Search the records for the word "plastic". Copy every line where it appears.

Segment Open

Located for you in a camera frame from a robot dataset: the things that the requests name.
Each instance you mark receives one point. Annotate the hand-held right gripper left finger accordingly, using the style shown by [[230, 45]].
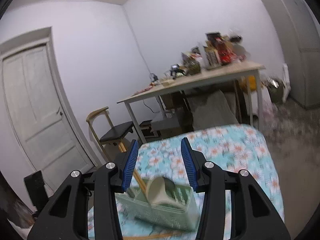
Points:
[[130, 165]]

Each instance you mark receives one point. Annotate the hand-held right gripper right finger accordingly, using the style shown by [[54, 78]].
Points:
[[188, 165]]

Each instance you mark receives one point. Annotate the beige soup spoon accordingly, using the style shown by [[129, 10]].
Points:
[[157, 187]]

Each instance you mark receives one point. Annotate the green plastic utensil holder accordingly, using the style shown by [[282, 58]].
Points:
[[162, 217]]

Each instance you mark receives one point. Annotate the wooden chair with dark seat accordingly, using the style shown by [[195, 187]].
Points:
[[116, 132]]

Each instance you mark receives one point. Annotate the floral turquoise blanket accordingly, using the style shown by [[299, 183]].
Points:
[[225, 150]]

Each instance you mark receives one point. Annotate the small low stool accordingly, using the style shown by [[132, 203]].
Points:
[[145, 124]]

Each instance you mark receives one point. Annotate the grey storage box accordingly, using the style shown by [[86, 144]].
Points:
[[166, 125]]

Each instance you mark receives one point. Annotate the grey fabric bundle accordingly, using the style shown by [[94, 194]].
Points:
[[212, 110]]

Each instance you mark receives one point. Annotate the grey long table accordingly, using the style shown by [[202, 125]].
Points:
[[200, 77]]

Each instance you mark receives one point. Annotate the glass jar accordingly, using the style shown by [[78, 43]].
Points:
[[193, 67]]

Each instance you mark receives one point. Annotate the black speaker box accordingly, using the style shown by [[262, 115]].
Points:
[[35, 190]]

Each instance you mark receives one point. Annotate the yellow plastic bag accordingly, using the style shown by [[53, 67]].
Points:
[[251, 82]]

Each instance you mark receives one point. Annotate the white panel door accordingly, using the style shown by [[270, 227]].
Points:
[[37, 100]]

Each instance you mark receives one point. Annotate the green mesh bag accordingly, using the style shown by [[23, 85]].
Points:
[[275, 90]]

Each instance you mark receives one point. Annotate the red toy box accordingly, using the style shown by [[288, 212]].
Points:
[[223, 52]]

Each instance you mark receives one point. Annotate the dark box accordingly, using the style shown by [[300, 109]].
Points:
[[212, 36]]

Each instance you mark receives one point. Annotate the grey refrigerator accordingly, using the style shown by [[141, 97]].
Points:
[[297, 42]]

Segment Closed
Segment Open

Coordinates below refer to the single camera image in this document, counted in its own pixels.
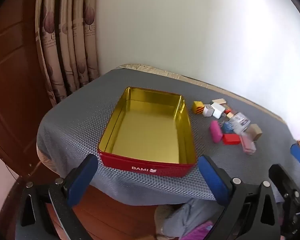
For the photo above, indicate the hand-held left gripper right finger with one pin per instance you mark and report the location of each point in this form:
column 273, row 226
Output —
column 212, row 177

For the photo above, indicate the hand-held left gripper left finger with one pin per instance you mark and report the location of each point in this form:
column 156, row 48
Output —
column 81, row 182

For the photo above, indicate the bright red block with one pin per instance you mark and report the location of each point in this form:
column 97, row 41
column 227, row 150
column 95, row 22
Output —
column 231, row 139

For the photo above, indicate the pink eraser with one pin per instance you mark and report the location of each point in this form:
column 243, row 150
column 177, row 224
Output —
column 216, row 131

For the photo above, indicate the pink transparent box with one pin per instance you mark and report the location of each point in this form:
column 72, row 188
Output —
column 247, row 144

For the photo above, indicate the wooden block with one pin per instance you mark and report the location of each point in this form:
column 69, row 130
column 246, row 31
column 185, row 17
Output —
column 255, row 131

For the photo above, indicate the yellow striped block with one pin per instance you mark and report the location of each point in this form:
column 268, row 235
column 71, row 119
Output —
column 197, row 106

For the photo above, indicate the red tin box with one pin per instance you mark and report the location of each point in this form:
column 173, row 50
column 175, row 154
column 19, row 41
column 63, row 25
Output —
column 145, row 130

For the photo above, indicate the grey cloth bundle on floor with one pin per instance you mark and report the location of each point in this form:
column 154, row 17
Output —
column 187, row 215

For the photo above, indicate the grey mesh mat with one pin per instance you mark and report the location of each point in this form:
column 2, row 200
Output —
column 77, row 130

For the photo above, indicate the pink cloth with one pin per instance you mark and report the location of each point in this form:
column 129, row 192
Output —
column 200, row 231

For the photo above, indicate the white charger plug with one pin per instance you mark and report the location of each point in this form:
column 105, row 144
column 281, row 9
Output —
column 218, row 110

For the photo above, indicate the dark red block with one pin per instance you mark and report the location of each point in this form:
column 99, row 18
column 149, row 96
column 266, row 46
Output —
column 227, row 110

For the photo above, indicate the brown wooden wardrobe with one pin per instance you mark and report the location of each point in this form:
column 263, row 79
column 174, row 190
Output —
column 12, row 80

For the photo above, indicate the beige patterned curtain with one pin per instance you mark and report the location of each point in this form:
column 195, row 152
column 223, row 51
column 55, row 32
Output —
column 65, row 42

Segment Closed

_Finished task_.
Each instance you mark receives one point. Annotate the green plastic utensil holder accordingly, using the style shown by [[282, 58]].
Each instance you mark receives one point. Annotate the yellow plastic bag accordingly, using the style shown by [[53, 67]].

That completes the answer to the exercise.